Art of an ordinary day

Written: June 25, 2021 Evening and Night

My morning started late. Coffee, some light exercise, and lunch, then I spent most of the afternoon sketching. As a beginner, there is much to learn and discover.

Starting from childhood, I have been on a very disjointed journey of learning to draw. I would make a few sketches once every five years fueled by random fits of inspiration, which would promptly cool down and vanish within the week. Then years of nothing until the next spark. Every time it felt like starting from the beginning. 2021 became the latest repetition of this cycle.

Back in February, I came across my old drawing tablet while rearranging stuff in my closet. My brother had bought it a decade ago, but we never put it to use. It stayed forgotten, gathering dust. I connected the tablet to check if it still worked, and it did. Then I tried making some digital art. The tools I used in graphic designing were the same for digital art. So it felt familiar. I started experimenting and learning. It lasted five weeks.

I gave myself two excuses for quitting. First, I blamed the tools – that my computer was not powerful enough, the screen was too small, and the tablet was an outdated model. The second reason – I had never learned to draw before. I hit my limits quickly and didn’t progress magically.

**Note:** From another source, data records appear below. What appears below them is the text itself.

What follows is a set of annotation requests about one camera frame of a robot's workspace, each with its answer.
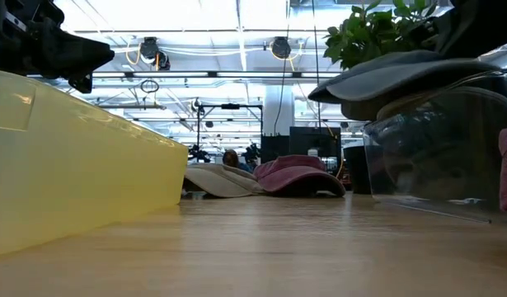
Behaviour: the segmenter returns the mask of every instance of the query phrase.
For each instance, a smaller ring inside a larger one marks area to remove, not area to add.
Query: person
[[[249,172],[249,173],[253,172],[249,166],[238,161],[237,152],[235,152],[232,149],[227,150],[223,154],[222,161],[225,165],[228,165],[230,167],[239,168],[239,169],[242,169],[243,171]]]

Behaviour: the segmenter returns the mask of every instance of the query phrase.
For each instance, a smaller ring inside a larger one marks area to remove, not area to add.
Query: potted plant
[[[339,26],[328,28],[324,57],[332,63],[340,61],[342,69],[352,68],[384,54],[424,48],[408,33],[427,21],[436,9],[436,2],[393,0],[394,9],[386,12],[375,8],[382,0],[365,7],[353,6],[350,17]]]

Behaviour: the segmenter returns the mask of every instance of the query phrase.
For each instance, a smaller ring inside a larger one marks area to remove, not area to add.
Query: clear plastic bin
[[[500,210],[499,132],[507,128],[507,71],[400,98],[364,128],[376,200],[481,222]]]

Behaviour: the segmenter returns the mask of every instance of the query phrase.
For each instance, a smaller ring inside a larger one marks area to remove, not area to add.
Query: table surface
[[[0,257],[4,296],[507,296],[507,226],[350,194],[183,200]]]

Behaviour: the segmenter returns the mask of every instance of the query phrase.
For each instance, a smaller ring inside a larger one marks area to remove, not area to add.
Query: ceiling
[[[351,5],[361,2],[316,0],[312,7],[309,0],[55,0],[66,16],[64,30],[106,42],[116,52],[113,61],[97,70],[116,75],[153,71],[141,59],[135,63],[139,43],[151,36],[157,37],[160,49],[167,53],[171,71],[318,71],[335,75],[340,72],[339,64],[322,57],[326,28],[338,26],[350,15]],[[377,9],[388,10],[391,2],[383,1],[385,4]],[[447,1],[440,2],[438,14],[449,9]],[[293,50],[286,62],[270,51],[270,42],[276,36],[289,38]],[[194,100],[203,104],[265,105],[266,100],[279,100],[267,97],[267,88],[282,84],[281,78],[155,78],[159,89],[147,94],[140,86],[143,80],[96,75],[96,88],[86,95],[64,83],[56,87],[108,107],[117,115],[140,119],[140,125],[189,145],[196,141],[196,114],[191,109]],[[284,87],[292,90],[285,96],[295,100],[296,125],[317,125],[317,104],[306,99],[316,85],[314,79],[284,82]],[[151,106],[139,108],[143,103]],[[324,104],[320,109],[322,119],[330,119],[328,125],[340,126],[345,118],[338,105]],[[215,109],[205,119],[216,119],[214,127],[201,125],[204,149],[212,153],[240,151],[251,142],[258,143],[261,124],[257,116],[243,108]],[[244,121],[226,121],[233,117]],[[362,124],[350,122],[344,130],[345,142],[360,138]]]

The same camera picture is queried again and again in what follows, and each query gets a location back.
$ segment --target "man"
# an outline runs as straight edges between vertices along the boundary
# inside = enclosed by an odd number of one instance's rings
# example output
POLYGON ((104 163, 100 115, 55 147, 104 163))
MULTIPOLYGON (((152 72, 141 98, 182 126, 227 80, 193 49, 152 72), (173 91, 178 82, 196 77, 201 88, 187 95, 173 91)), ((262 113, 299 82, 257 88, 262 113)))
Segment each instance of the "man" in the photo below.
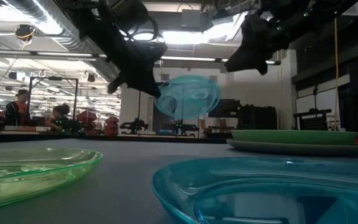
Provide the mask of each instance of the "man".
MULTIPOLYGON (((200 117, 200 131, 202 134, 207 132, 208 127, 226 127, 226 120, 224 118, 209 118, 208 114, 200 117)), ((219 130, 212 129, 211 132, 220 132, 219 130)))
POLYGON ((27 100, 29 92, 27 90, 19 90, 17 92, 17 100, 6 105, 5 117, 8 125, 24 126, 27 121, 27 100))

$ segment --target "blue plastic plate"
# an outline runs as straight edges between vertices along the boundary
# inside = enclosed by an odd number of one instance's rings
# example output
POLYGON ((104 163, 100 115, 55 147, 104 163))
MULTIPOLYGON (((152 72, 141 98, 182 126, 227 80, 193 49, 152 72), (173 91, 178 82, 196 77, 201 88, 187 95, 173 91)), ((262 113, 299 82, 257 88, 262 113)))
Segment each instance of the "blue plastic plate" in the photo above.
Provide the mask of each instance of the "blue plastic plate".
POLYGON ((175 223, 358 224, 358 164, 218 158, 179 162, 152 188, 175 223))

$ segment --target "plate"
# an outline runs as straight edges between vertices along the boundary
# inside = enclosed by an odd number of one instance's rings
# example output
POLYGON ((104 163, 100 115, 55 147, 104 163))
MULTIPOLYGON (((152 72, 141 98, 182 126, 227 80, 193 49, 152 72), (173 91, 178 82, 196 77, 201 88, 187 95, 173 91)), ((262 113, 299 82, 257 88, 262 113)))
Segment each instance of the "plate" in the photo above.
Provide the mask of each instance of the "plate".
POLYGON ((152 189, 175 223, 358 224, 358 164, 215 158, 158 170, 152 189))
POLYGON ((352 145, 358 134, 343 131, 233 130, 234 140, 283 144, 352 145))
POLYGON ((0 149, 0 205, 73 182, 102 157, 99 152, 78 149, 0 149))
POLYGON ((270 154, 293 154, 303 156, 351 156, 358 154, 358 145, 353 146, 320 146, 306 144, 279 144, 266 142, 246 142, 226 140, 236 149, 249 152, 262 152, 270 154))

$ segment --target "ductwork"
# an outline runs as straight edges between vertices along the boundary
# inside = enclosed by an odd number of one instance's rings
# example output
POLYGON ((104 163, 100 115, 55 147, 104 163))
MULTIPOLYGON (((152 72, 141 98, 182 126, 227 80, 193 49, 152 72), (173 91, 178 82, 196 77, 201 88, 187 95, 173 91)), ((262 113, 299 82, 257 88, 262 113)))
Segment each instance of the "ductwork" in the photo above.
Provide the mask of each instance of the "ductwork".
MULTIPOLYGON (((77 28, 67 19, 64 13, 52 0, 2 0, 13 10, 25 15, 36 28, 50 35, 64 37, 52 38, 55 42, 70 52, 102 53, 92 40, 81 42, 77 28)), ((110 82, 117 75, 117 68, 98 59, 86 62, 100 72, 103 78, 110 82)))

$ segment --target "gray table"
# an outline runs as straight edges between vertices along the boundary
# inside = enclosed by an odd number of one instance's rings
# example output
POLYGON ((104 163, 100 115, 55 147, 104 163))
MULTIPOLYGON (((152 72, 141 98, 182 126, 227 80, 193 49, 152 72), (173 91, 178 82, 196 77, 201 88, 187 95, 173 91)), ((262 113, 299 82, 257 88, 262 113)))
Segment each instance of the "gray table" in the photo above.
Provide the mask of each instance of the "gray table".
MULTIPOLYGON (((104 159, 85 178, 67 187, 0 207, 0 224, 169 224, 171 220, 150 188, 156 170, 174 162, 201 157, 270 156, 234 151, 222 144, 76 139, 0 143, 0 148, 5 147, 77 147, 102 152, 104 159)), ((318 159, 358 161, 358 157, 318 159)))

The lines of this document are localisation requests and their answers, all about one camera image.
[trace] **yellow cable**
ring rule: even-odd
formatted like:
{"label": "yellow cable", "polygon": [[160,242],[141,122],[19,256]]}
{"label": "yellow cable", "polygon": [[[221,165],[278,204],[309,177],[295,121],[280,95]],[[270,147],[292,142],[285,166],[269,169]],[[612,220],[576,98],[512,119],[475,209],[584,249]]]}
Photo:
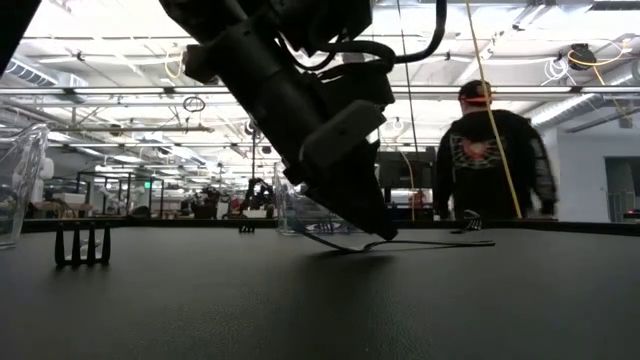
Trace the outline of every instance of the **yellow cable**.
{"label": "yellow cable", "polygon": [[174,74],[169,69],[169,52],[167,51],[167,57],[165,58],[165,61],[164,61],[164,71],[167,73],[167,75],[170,78],[177,79],[177,78],[180,77],[180,75],[182,75],[182,60],[183,60],[183,58],[184,58],[184,51],[180,52],[180,62],[178,64],[178,73]]}
{"label": "yellow cable", "polygon": [[[411,192],[413,193],[413,190],[415,190],[415,186],[413,184],[413,169],[411,169],[411,162],[409,162],[409,159],[407,159],[407,155],[404,154],[404,152],[398,150],[400,152],[400,154],[402,155],[402,157],[404,158],[404,161],[407,162],[407,166],[409,167],[409,180],[411,181]],[[413,206],[413,201],[415,200],[415,198],[413,198],[411,200],[411,203],[409,203],[409,206],[411,206],[411,221],[416,221],[416,208]]]}
{"label": "yellow cable", "polygon": [[511,171],[509,171],[509,164],[507,163],[507,156],[504,153],[504,148],[502,147],[502,140],[500,139],[500,133],[498,132],[498,127],[496,126],[496,120],[493,117],[493,111],[491,110],[491,99],[490,92],[487,88],[487,82],[484,78],[484,69],[482,67],[482,61],[480,60],[480,50],[478,49],[478,39],[476,38],[476,31],[473,28],[473,19],[471,18],[471,1],[465,0],[467,5],[467,17],[469,18],[469,27],[471,29],[471,37],[473,37],[473,47],[476,52],[476,61],[478,61],[478,70],[480,71],[480,79],[482,80],[482,88],[485,93],[485,98],[487,100],[487,112],[489,114],[489,121],[491,122],[491,127],[493,128],[493,135],[496,137],[496,142],[498,143],[498,150],[500,150],[500,158],[502,159],[502,165],[504,166],[504,173],[507,177],[507,182],[509,183],[509,190],[511,190],[511,197],[513,198],[513,206],[516,209],[516,215],[518,219],[522,219],[522,212],[520,211],[520,203],[518,202],[518,195],[516,194],[516,189],[513,186],[513,180],[511,179]]}
{"label": "yellow cable", "polygon": [[584,66],[602,66],[602,65],[607,65],[610,64],[616,60],[619,60],[622,55],[624,54],[624,48],[627,46],[627,43],[624,42],[622,43],[622,49],[620,49],[620,54],[618,54],[618,56],[614,57],[613,59],[609,59],[607,61],[603,61],[600,63],[588,63],[588,62],[584,62],[584,61],[580,61],[580,60],[576,60],[574,58],[571,57],[571,54],[574,53],[573,50],[569,51],[569,53],[567,54],[567,58],[569,58],[569,60],[573,61],[576,64],[580,64],[580,65],[584,65]]}
{"label": "yellow cable", "polygon": [[[596,73],[596,76],[598,77],[598,80],[600,80],[600,84],[602,84],[602,86],[606,86],[607,83],[604,82],[604,79],[602,78],[602,75],[600,75],[600,71],[598,71],[598,67],[594,66],[593,67],[593,71]],[[618,109],[618,113],[624,117],[625,119],[627,119],[629,121],[629,123],[633,124],[633,119],[629,116],[629,114],[622,110],[622,107],[620,106],[620,104],[618,104],[618,101],[616,99],[612,99],[613,100],[613,104],[616,106],[616,109]]]}

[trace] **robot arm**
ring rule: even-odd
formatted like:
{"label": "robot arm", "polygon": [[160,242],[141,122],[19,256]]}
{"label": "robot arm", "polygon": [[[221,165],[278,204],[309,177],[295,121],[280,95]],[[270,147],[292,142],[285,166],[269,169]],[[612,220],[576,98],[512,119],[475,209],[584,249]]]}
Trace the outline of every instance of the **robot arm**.
{"label": "robot arm", "polygon": [[[389,47],[354,41],[372,21],[371,0],[160,0],[167,14],[200,45],[189,46],[185,74],[224,82],[282,156],[285,175],[305,195],[386,240],[397,229],[386,214],[374,175],[379,142],[366,136],[394,102],[387,74],[395,63],[422,60],[444,34],[446,0],[437,0],[432,43],[396,56]],[[336,43],[329,43],[337,38]],[[313,67],[288,50],[329,53]],[[336,53],[377,58],[326,71]],[[301,73],[296,67],[308,70]]]}

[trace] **duct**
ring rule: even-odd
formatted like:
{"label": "duct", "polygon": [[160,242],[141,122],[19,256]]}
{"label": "duct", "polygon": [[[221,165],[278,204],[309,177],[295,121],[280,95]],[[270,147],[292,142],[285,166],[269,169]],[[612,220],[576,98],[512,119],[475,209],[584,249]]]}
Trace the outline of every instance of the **duct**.
{"label": "duct", "polygon": [[[87,81],[76,75],[43,68],[41,65],[34,64],[31,60],[18,54],[15,54],[9,61],[5,74],[15,76],[23,82],[36,87],[75,88],[89,86]],[[59,96],[58,98],[70,100],[76,104],[86,100],[86,97],[78,95]]]}
{"label": "duct", "polygon": [[[602,79],[609,86],[640,85],[640,59],[609,71]],[[601,83],[596,79],[582,86],[601,86]],[[600,109],[606,104],[607,100],[601,94],[583,94],[558,103],[546,103],[529,111],[525,116],[531,118],[531,123],[536,129],[544,130]]]}

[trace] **graphic print on jacket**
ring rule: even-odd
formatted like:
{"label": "graphic print on jacket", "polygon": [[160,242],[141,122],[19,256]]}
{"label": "graphic print on jacket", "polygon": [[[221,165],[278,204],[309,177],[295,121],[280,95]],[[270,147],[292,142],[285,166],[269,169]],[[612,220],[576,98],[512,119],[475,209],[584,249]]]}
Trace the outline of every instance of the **graphic print on jacket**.
{"label": "graphic print on jacket", "polygon": [[[500,137],[505,152],[507,140]],[[502,166],[500,149],[496,139],[487,141],[472,141],[464,136],[451,134],[451,155],[453,169],[485,170]]]}

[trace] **person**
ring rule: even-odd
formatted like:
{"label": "person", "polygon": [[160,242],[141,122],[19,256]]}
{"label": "person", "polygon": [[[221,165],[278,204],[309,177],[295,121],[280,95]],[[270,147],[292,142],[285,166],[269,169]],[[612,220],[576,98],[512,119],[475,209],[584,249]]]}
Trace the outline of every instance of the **person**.
{"label": "person", "polygon": [[[517,212],[487,109],[480,80],[460,88],[462,118],[454,121],[440,142],[436,157],[434,207],[441,219],[454,212],[463,219],[466,210],[483,219],[516,219]],[[493,110],[515,194],[523,217],[533,210],[531,192],[540,198],[540,212],[553,216],[556,186],[544,144],[528,119],[507,110]]]}

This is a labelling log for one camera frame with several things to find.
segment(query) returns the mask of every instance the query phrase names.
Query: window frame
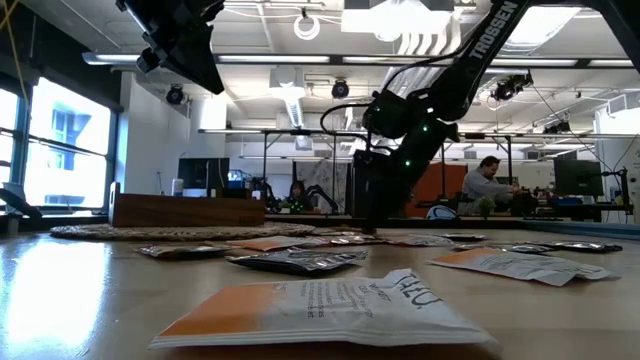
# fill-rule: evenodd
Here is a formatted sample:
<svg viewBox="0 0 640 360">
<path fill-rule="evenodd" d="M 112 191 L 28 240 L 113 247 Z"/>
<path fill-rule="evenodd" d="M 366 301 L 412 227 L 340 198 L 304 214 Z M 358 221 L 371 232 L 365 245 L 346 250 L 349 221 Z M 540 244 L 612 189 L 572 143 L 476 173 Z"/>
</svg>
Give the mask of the window frame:
<svg viewBox="0 0 640 360">
<path fill-rule="evenodd" d="M 59 86 L 64 87 L 56 83 L 55 81 L 46 78 L 48 81 L 57 84 Z M 33 100 L 33 86 L 29 84 L 25 84 L 27 90 L 27 96 L 29 96 L 29 104 L 32 104 Z M 39 136 L 29 134 L 29 130 L 31 128 L 31 109 L 27 108 L 27 101 L 25 101 L 23 95 L 16 93 L 15 91 L 7 88 L 6 86 L 2 86 L 0 84 L 0 88 L 9 91 L 18 96 L 18 110 L 16 112 L 16 125 L 15 130 L 3 129 L 0 128 L 3 132 L 11 133 L 13 135 L 13 154 L 10 162 L 10 181 L 13 183 L 20 184 L 24 186 L 25 177 L 26 177 L 26 169 L 28 162 L 28 153 L 29 153 L 29 144 L 30 143 L 38 143 L 43 146 L 47 146 L 49 148 L 60 149 L 64 151 L 68 151 L 71 153 L 80 153 L 84 155 L 90 156 L 99 156 L 105 159 L 106 169 L 105 169 L 105 188 L 103 189 L 103 205 L 102 207 L 84 207 L 84 206 L 65 206 L 65 205 L 41 205 L 37 206 L 38 209 L 43 211 L 45 214 L 47 211 L 51 210 L 71 210 L 71 211 L 82 211 L 82 210 L 99 210 L 106 211 L 109 208 L 109 189 L 111 183 L 115 178 L 115 166 L 116 166 L 116 141 L 117 141 L 117 132 L 118 132 L 118 120 L 120 117 L 120 112 L 111 107 L 105 106 L 104 104 L 100 104 L 102 106 L 107 107 L 110 111 L 110 123 L 109 123 L 109 139 L 108 139 L 108 147 L 106 154 L 100 154 L 88 149 L 83 149 L 77 147 L 75 145 L 69 145 L 60 141 L 55 141 L 51 139 L 42 138 Z M 0 206 L 0 211 L 4 211 L 4 205 Z"/>
</svg>

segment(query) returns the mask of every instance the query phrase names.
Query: computer
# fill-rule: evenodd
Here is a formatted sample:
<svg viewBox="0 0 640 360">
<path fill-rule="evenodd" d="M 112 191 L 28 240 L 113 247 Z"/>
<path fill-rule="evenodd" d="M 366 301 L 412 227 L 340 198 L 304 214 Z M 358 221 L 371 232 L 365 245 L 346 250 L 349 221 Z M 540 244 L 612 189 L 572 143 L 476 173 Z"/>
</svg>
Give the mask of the computer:
<svg viewBox="0 0 640 360">
<path fill-rule="evenodd" d="M 178 177 L 184 181 L 184 189 L 226 188 L 229 185 L 228 158 L 181 158 L 178 161 Z"/>
<path fill-rule="evenodd" d="M 600 163 L 588 160 L 561 160 L 553 162 L 558 195 L 603 196 Z"/>
</svg>

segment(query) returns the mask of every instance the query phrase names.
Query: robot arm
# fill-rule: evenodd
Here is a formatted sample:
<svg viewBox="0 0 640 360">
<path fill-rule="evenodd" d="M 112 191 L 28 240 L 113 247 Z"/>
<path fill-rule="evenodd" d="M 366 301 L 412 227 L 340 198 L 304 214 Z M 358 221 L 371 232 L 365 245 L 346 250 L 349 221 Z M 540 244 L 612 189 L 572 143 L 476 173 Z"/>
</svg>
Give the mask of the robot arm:
<svg viewBox="0 0 640 360">
<path fill-rule="evenodd" d="M 149 44 L 138 58 L 143 73 L 166 68 L 214 94 L 224 91 L 213 61 L 208 25 L 224 9 L 224 0 L 117 0 L 144 31 Z"/>
<path fill-rule="evenodd" d="M 494 0 L 459 50 L 458 56 L 428 89 L 416 90 L 407 99 L 385 89 L 377 94 L 363 119 L 371 134 L 391 139 L 404 135 L 390 155 L 356 152 L 355 166 L 371 173 L 368 195 L 373 200 L 365 230 L 373 231 L 409 198 L 411 189 L 449 138 L 458 141 L 457 126 L 444 123 L 461 119 L 469 110 L 479 81 L 531 6 L 581 6 L 599 11 L 627 55 L 640 69 L 640 21 L 638 0 Z M 212 21 L 223 9 L 223 0 L 117 0 L 145 31 L 149 44 L 138 60 L 143 72 L 161 66 L 218 94 L 224 90 L 210 48 Z M 414 66 L 428 66 L 425 60 Z"/>
<path fill-rule="evenodd" d="M 374 232 L 403 206 L 411 189 L 449 138 L 458 141 L 457 126 L 469 110 L 480 79 L 527 9 L 539 5 L 586 6 L 600 11 L 636 69 L 640 69 L 640 23 L 635 0 L 495 0 L 488 15 L 471 34 L 461 54 L 428 89 L 402 99 L 385 89 L 374 93 L 363 125 L 371 133 L 404 140 L 390 155 L 356 152 L 354 164 L 370 174 L 372 204 L 365 231 Z"/>
</svg>

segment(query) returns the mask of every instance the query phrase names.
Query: wooden table
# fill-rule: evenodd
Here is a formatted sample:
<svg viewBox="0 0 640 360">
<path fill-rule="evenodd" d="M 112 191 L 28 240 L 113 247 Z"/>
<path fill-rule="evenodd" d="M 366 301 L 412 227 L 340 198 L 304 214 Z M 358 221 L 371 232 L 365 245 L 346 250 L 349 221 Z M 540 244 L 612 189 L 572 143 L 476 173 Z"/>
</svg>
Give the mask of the wooden table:
<svg viewBox="0 0 640 360">
<path fill-rule="evenodd" d="M 481 233 L 501 242 L 585 239 L 525 231 Z M 412 268 L 449 305 L 498 339 L 505 359 L 640 359 L 640 243 L 615 242 L 624 251 L 555 255 L 606 267 L 621 279 L 578 281 L 563 288 L 426 265 L 425 260 L 449 250 L 390 245 L 370 246 L 363 267 L 336 276 L 382 277 Z M 155 335 L 222 287 L 296 277 L 222 259 L 161 262 L 133 253 L 126 243 L 46 235 L 0 240 L 0 258 L 0 359 L 482 358 L 442 346 L 147 350 Z"/>
</svg>

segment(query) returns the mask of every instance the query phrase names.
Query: orange and white packet
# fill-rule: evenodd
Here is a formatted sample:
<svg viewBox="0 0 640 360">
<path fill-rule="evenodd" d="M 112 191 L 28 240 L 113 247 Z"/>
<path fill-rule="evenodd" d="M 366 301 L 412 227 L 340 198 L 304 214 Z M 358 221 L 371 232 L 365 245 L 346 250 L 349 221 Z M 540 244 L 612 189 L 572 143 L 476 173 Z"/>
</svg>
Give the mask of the orange and white packet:
<svg viewBox="0 0 640 360">
<path fill-rule="evenodd" d="M 251 240 L 229 240 L 227 244 L 240 246 L 245 249 L 271 251 L 274 249 L 284 249 L 293 246 L 321 246 L 326 245 L 326 241 L 317 238 L 270 236 Z"/>
<path fill-rule="evenodd" d="M 232 286 L 173 323 L 151 348 L 351 342 L 373 346 L 497 341 L 437 297 L 410 269 L 342 278 Z"/>
<path fill-rule="evenodd" d="M 537 280 L 563 286 L 574 277 L 600 280 L 611 272 L 599 266 L 551 256 L 514 253 L 496 249 L 475 249 L 442 256 L 429 263 L 486 272 L 518 280 Z"/>
</svg>

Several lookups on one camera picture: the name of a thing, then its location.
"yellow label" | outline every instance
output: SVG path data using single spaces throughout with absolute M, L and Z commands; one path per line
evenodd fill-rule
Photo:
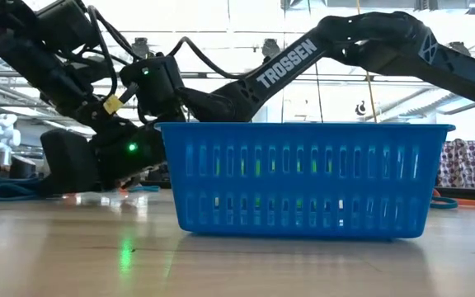
M 107 100 L 104 102 L 104 109 L 107 111 L 108 114 L 112 115 L 117 112 L 124 103 L 119 100 L 119 98 L 115 95 L 111 95 Z

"blue cable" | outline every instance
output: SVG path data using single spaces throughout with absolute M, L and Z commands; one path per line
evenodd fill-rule
M 438 210 L 452 210 L 455 208 L 458 208 L 458 201 L 452 198 L 448 197 L 432 197 L 432 203 L 430 203 L 430 207 L 433 209 L 438 209 Z
M 37 194 L 40 183 L 40 178 L 0 178 L 0 201 L 43 200 L 44 197 Z M 160 188 L 158 186 L 136 186 L 128 189 L 129 193 L 141 191 L 158 192 Z
M 136 193 L 140 191 L 150 191 L 150 192 L 158 192 L 161 188 L 159 186 L 134 186 L 128 189 L 129 193 Z

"robotic arm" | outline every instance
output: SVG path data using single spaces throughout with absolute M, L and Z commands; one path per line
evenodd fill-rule
M 109 54 L 98 22 L 133 56 L 133 63 Z M 183 43 L 216 73 L 236 81 L 211 93 L 185 87 L 173 57 Z M 83 58 L 85 52 L 101 57 Z M 162 162 L 164 147 L 153 126 L 185 121 L 183 105 L 199 121 L 250 121 L 269 98 L 321 58 L 382 75 L 417 77 L 475 101 L 475 59 L 438 44 L 428 27 L 404 12 L 326 16 L 260 67 L 234 75 L 214 65 L 187 38 L 168 55 L 140 57 L 94 7 L 85 8 L 79 0 L 58 0 L 39 12 L 20 0 L 0 1 L 0 57 L 60 114 L 96 131 L 89 144 L 67 131 L 42 135 L 51 179 L 56 181 L 51 191 L 57 193 L 89 191 L 96 184 L 110 188 Z M 115 96 L 113 58 L 125 65 L 120 80 L 126 90 L 120 97 Z M 110 93 L 94 95 L 92 83 L 107 77 Z M 135 95 L 142 127 L 115 114 Z M 157 119 L 147 121 L 144 116 Z
M 437 43 L 405 12 L 326 16 L 253 73 L 204 94 L 179 88 L 200 121 L 249 121 L 260 107 L 321 58 L 372 73 L 413 76 L 475 101 L 475 59 Z

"green led light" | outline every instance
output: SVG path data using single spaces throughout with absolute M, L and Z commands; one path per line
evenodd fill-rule
M 138 147 L 137 147 L 137 144 L 129 144 L 129 145 L 128 145 L 128 150 L 129 150 L 130 152 L 136 151 L 137 148 L 138 148 Z

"patterned fabric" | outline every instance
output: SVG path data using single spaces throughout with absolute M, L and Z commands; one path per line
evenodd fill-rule
M 437 181 L 439 186 L 475 188 L 475 140 L 444 143 Z

That was back in March. I had started in February and quit by early March. However, something was different this time. In the following months, whenever I revisited and looked back at my efforts, I felt happy. I thought I quit because of the frustration of hitting the wall. But now I realize I had stopped soon as I approached my limit. I didn’t stick around to see if the wall could be scaled with some effort or pulled down or that there could be a different path.

I started again in June. And I feel things will be different this time around. There is no end goal. I want to draw for the same reason I sometimes sit down to write about my feelings or take photographs of moments I want to remember. For the same reason that I listen to songs, try a random recipe, or travel.

-End-

3 thoughts on “Art of an ordinary day”

  1. I’ve had the same experience with drawing. All my life I wanted to draw faces, but could not. Then I had a major surgery and was laid up for a while. Suddenly I could draw faces that were recognizable. Why? But I do what you describe, I’ll get into “my art” and then one day I just stop, as if I can’t remember how anymore. Maybe it’s lack of confidence. I am way older than you, so who knows. I like your blog.

    Liked by 1 person

    1. Thank you! 🙂 I’m glad to hear you enjoyed reading my blog. I still don’t know how to put words to express how I connect with my art. I think I used to focus too much on the skill part when I should have been doing it just for the fun it brings. 🙂 And your photos are really amazing. It looks so beautiful and peaceful there.